WORK ORDER => Set down exactly the lines below, starting at the one that contains "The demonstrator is" and ending at the one that contains "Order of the", with both of those lines included and nothing else.

PROVIDED DATA =>
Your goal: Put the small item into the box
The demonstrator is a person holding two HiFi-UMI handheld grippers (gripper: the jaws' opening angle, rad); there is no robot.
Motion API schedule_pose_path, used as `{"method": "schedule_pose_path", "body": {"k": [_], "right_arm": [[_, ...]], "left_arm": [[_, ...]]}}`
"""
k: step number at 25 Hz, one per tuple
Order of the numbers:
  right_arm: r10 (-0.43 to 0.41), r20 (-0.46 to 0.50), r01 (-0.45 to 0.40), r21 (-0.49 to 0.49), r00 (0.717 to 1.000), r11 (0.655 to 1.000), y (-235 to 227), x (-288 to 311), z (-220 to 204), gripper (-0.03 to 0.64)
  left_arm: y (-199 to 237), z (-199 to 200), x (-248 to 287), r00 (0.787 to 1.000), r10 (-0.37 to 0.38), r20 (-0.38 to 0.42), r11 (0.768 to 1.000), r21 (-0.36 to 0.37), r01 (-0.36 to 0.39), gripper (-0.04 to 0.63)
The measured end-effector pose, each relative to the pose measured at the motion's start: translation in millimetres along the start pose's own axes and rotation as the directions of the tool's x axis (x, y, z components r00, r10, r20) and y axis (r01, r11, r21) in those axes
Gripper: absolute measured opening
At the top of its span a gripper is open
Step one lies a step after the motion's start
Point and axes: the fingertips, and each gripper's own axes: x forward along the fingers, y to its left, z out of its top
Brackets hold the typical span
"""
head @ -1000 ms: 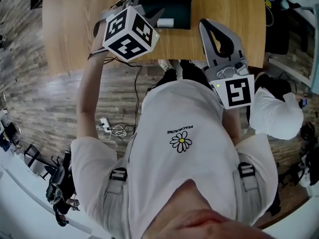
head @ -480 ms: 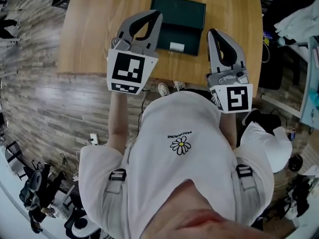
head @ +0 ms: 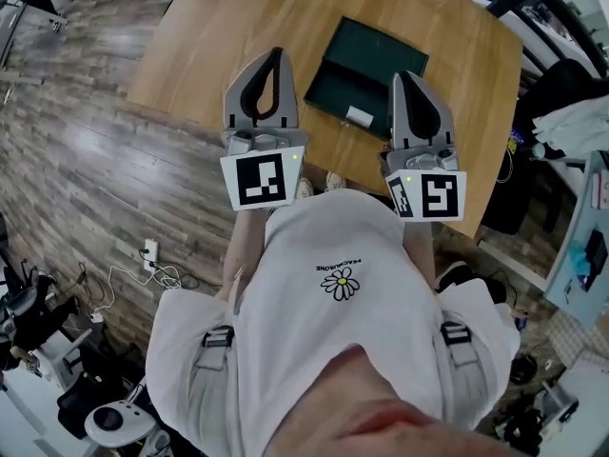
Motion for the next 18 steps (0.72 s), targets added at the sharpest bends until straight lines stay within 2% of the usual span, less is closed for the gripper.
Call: {"method": "schedule_pose_path", "body": {"k": [4,11,14,18], "right_arm": [[0.026,-0.007,-0.026,-0.019,1.0,0.999,14,10,-3,0.006],[0.021,-0.032,-0.022,-0.041,0.999,0.999,18,10,-6,0.005],[0.022,-0.031,-0.023,-0.036,0.999,0.999,18,8,-5,0.006],[0.027,-0.032,-0.028,-0.042,0.999,0.999,19,7,-4,0.005]], "left_arm": [[10,-2,-12,0.999,0.037,-0.001,0.999,-0.017,-0.037,0.015],[25,-2,-23,0.996,0.084,-0.007,0.996,-0.02,-0.084,0.015],[25,5,-25,0.996,0.091,0.018,0.995,-0.029,-0.09,0.015],[26,4,-27,0.995,0.102,0.01,0.995,-0.024,-0.102,0.015]]}}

PROBLEM SOLUTION =>
The demonstrator is a person holding two HiFi-UMI handheld grippers (gripper: the jaws' opening angle, rad); there is no robot.
Motion API schedule_pose_path, used as `{"method": "schedule_pose_path", "body": {"k": [_], "right_arm": [[_, ...]], "left_arm": [[_, ...]]}}`
"""
k: step number at 25 Hz, one per tuple
Order of the numbers:

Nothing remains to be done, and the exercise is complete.